Шагнул снова к калитке, а из-за беленого угла быстро вышел парень. Невысокий и широкоплечий, с лохматыми черными волосами, раскиданными прямо и густо, с пристальными серыми глазами на серьезном лице с квадратным подбородком.
— Гордей! — крикнул парень, и, оглядевшись, чертыхнулся, идя прямо на Горчика к полуоткрытой калитке, — Кузька, да помолчи! Вы… вы не видели тут? Хозяина?
Вышел и встал напротив, с удивлением глядя на странного худого мужчину в штанах с продранной коленкой. Повторил с небольшим раздражением:
— Дед Гордей. Не видели? Вы тоже его ждете?
Мужчина молчал.

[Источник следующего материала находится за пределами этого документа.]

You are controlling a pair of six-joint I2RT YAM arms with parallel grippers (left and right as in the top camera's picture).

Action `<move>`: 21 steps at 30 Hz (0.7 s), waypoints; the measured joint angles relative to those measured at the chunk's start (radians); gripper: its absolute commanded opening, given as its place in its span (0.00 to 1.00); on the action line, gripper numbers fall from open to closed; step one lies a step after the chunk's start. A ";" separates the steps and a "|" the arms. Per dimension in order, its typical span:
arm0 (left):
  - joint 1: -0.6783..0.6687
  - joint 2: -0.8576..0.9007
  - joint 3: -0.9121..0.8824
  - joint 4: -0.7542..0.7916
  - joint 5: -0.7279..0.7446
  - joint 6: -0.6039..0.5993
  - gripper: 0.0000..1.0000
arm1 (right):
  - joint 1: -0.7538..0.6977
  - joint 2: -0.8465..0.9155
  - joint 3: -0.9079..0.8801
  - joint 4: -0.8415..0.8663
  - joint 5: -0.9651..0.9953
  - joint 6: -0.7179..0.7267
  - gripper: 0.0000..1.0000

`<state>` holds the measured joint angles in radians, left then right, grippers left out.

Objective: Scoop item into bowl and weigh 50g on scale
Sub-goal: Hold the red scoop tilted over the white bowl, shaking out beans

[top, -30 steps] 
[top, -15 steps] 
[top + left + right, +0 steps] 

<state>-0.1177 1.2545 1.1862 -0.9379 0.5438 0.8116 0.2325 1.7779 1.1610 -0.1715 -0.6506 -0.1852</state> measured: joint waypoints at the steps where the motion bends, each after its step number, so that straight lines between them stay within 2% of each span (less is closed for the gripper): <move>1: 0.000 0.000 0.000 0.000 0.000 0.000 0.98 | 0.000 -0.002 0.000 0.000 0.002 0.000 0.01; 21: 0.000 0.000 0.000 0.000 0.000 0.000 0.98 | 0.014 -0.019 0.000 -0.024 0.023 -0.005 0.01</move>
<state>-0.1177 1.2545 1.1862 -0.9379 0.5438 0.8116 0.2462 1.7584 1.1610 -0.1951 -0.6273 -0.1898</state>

Мальчик повернулся, шагнул обратно по разбитой дорожке, что вела под навес, к столу. Из его кулака запищал телефон, он быстро прижал его к уху.

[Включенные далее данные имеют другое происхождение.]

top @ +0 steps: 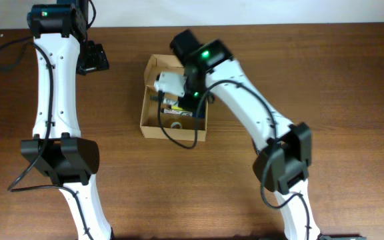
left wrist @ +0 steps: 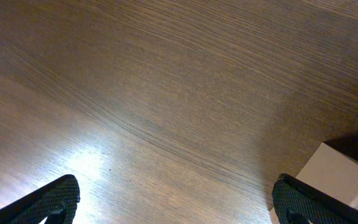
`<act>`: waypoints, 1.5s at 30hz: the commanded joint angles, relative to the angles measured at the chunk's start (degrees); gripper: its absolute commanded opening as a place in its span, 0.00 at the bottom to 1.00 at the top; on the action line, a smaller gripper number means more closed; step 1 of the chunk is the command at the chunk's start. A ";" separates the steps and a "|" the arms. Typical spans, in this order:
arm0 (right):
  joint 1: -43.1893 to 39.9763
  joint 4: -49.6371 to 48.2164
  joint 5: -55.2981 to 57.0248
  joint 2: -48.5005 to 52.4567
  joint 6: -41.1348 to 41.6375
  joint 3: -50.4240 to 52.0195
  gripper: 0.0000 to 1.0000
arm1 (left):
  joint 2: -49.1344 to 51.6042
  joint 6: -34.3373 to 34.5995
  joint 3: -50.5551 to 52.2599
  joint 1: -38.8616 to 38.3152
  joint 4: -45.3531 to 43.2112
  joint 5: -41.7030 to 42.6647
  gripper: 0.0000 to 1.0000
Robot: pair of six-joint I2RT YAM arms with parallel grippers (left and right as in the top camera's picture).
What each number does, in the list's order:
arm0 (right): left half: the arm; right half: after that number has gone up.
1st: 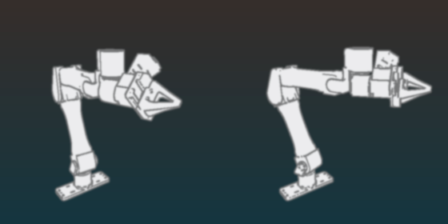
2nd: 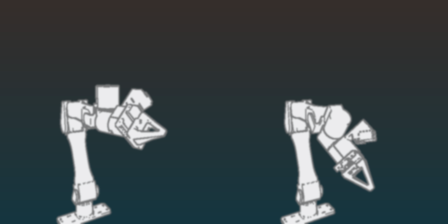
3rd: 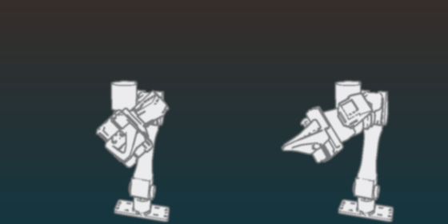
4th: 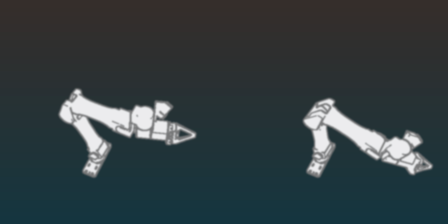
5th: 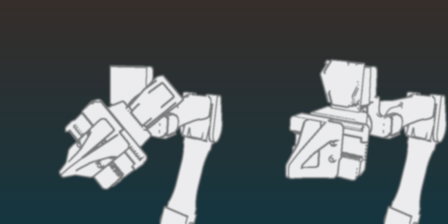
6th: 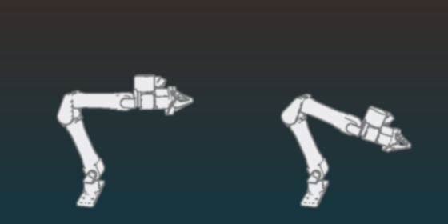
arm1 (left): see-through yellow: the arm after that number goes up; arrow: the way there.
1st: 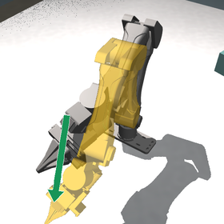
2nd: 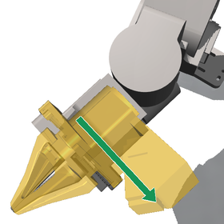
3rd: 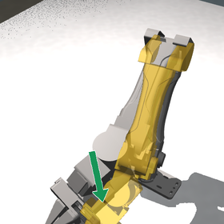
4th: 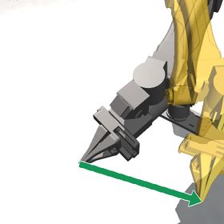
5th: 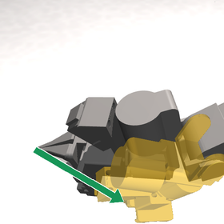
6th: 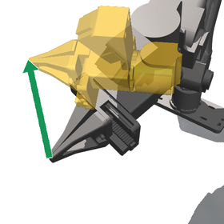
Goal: Pack container
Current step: 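Carry the black marker into the box and release it, then move the right gripper to the clear pen and grasp it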
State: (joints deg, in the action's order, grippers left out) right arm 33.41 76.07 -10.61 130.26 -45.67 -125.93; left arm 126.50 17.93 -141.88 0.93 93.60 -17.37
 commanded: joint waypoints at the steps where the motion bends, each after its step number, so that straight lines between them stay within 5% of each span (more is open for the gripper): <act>1: 0.26 -2.14 0.79 1.44 -2.34 3.58 0.04 | -0.20 -0.26 0.31 -0.02 -0.11 0.02 1.00; 12: 0.37 -10.99 0.79 2.67 -0.26 12.87 0.04 | -0.20 -0.26 0.31 -0.02 -0.13 0.02 1.00; 15: 0.33 -11.15 0.76 2.10 4.15 11.39 0.35 | -0.20 -0.26 0.31 -0.02 -0.11 0.02 1.00; 20: 0.39 -6.40 1.33 0.04 9.79 3.15 0.43 | -0.20 -0.26 0.31 -0.02 -0.11 0.02 1.00; 27: 0.20 2.75 13.33 -2.29 29.07 -19.19 0.38 | -0.20 -0.26 0.31 -0.02 -0.13 0.02 1.00; 32: -1.53 10.23 16.72 -2.40 33.94 -29.79 0.39 | -0.20 -0.26 0.31 -0.02 -0.11 0.02 1.00; 39: -11.10 17.00 16.00 -2.54 41.38 -25.59 0.34 | -0.20 -0.26 0.31 -0.02 -0.11 0.02 1.00; 45: -21.84 16.90 2.58 -2.64 41.48 -14.62 0.34 | -0.20 -0.26 0.31 -0.02 -0.11 0.02 1.00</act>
State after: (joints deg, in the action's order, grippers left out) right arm 15.14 92.79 -0.84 126.98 -6.07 -144.94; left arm 126.50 17.93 -141.88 0.93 93.58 -17.37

Горчик открыл рот. И закрыл его. Шагнул следом, чтоб слышать дальше, что еще скажет после этих, первых слов.
— Да, мам? Нет, нормально. Нормальный голос. Да ничего. Потом. Что?

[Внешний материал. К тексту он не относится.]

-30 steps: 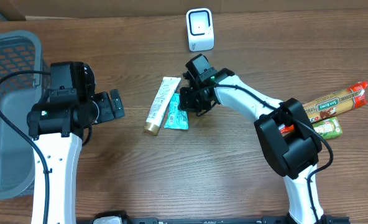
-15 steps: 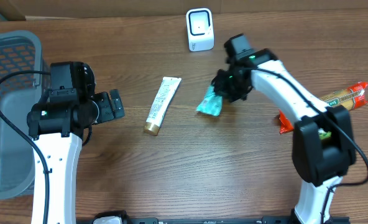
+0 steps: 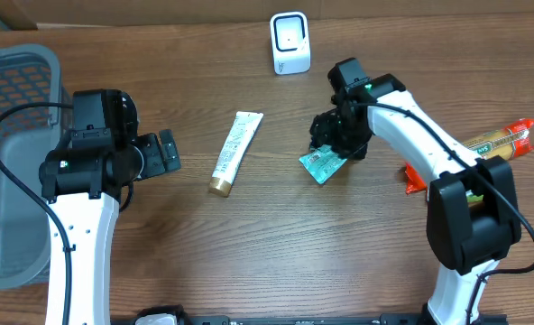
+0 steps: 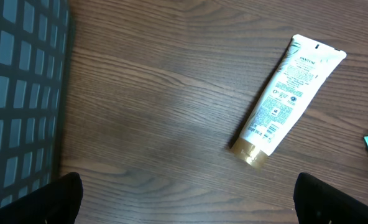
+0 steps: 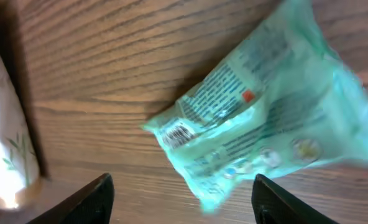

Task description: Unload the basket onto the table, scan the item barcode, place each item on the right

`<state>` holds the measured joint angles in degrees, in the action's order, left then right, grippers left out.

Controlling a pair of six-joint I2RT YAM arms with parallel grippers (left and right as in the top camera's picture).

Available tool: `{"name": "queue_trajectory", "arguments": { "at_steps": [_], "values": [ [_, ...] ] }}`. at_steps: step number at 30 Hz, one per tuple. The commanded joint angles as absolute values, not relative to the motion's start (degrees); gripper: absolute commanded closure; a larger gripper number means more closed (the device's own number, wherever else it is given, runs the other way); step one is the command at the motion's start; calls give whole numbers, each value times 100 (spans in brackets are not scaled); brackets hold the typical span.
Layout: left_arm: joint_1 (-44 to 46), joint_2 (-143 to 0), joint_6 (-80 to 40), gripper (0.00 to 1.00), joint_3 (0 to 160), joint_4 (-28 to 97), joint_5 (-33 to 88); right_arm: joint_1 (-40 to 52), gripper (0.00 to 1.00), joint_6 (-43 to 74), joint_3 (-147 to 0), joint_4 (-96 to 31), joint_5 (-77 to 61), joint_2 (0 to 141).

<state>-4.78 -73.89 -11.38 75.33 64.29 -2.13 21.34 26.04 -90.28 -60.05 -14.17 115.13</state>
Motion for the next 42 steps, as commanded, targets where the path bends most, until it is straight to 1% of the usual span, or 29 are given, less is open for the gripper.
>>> {"name": "queue_trajectory", "arguments": {
  "at_steps": [1, 2, 4, 6, 7, 9, 13, 14, 16, 18, 20, 22, 25, 28, 29, 33, 39, 41, 42],
  "values": [
    [-513, -7349, -1028, 0, 7513, 6427, -189, 1837, 31, 652, -9618, -6034, -1334, 11410],
    [-513, -7349, -1028, 1, 7513, 6427, -189, 1776, 34, 325, -9723, -6027, -1186, 11410],
    [-513, -7349, -1028, 0, 7513, 6427, -189, 1691, 44, -174, -9776, -5909, -1002, 11410],
    [-513, -7349, -1028, 1, 7513, 6427, -189, 1632, 57, -620, -9773, -5835, -969, 11445],
    [-513, -7349, -1028, 0, 7513, 6427, -189, 1612, 61, -786, -9773, -5841, -969, 11478],
    [-513, -7349, -1028, 0, 7513, 6427, -189, 1577, 64, -908, -9758, -5883, -969, 11587],
    [-513, -7349, -1028, 1, 7513, 6427, -189, 1503, 62, -906, -9751, -6108, -1066, 11872],
    [-513, -7349, -1028, 1, 7513, 6427, -189, 1485, 59, -904, -9751, -6180, -1135, 11955],
    [-513, -7349, -1028, 0, 7513, 6427, -189, 1441, 50, -904, -9747, -6289, -1376, 12147],
    [-513, -7349, -1028, 0, 7513, 6427, -189, 1406, 39, -902, -9747, -6364, -1472, 12326],
    [-513, -7349, -1028, 0, 7513, 6427, -189, 1363, 32, -902, -9747, -6401, -1466, 12499],
    [-513, -7349, -1026, 0, 7513, 6427, -189, 1302, 28, -884, -9747, -6407, -1468, 12639],
    [-513, -7349, -1028, 0, 7513, 6427, -189, 1192, 28, -768, -9747, -6412, -1487, 12807],
    [-513, -7349, -1028, 1, 7513, 6427, -189, 1133, 28, -777, -9745, -6462, -1813, 12844],
    [-513, -7349, -1028, 1, 7513, 6427, -189, 1131, 29, -777, -9745, -6466, -1927, 12844],
    [-513, -7349, -1028, 1, 7513, 6427, -189, 1144, 39, -799, -9741, -6530, -2335, 12846],
    [-513, -7349, -1028, 0, 7513, 6427, -189, 1205, 41, -755, -9306, -6370, -2534, 12892],
    [-513, -7349, -1028, 0, 7513, 6427, -189, 1203, 48, -672, -9109, -6233, -2606, 12916],
    [-513, -7349, -1028, 0, 7513, 6427, -189, 1203, 55, -589, -8984, -6114, -2628, 12916]
  ]
}}
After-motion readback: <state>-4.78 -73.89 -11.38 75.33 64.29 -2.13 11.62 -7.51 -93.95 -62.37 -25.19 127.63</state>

Кузька мелко и грозно залаял, предупреждая Олегу о том, что он не один. И мальчик, быстро оглянувшись, кивнул Сереге, садясь на лавку спиной к столу. Мол, ждем вместе. Горчик нащупал рукой теплый шершавый угол стола. Сел, не отрывая глаз от лица Олеги. Такого… Теперь вот понятно, совершенно материнского лица. Будто брат той Инги, вырезанной на тайной скале. И ему звонит мать. Мама. Она, значит.
— А… — неохотно проговорил мальчик в ответ на неслышные слова, — ладно, если знаешь. Пропала Нюха. Мы три дня стояли, в долине. А сегодня я встал, ее нету. Да! Нигде нету! И телефон молчит. А ты откуда узна..? Мать? Ее мать? С того света, что ли?
Он вытянул ноги, съезжая по краю стола ниже, простонал, лохматя пятерней волосы:
— Ну Нюха… Найду когда, сверну же ей башку! Ладно. Не волнуйся. Да не полезу я никуда. Не тарахти, мам. Пока. Погодь. Я тебя люблю.
Опустил руку с телефоном и понурился, кусая губу. Думал.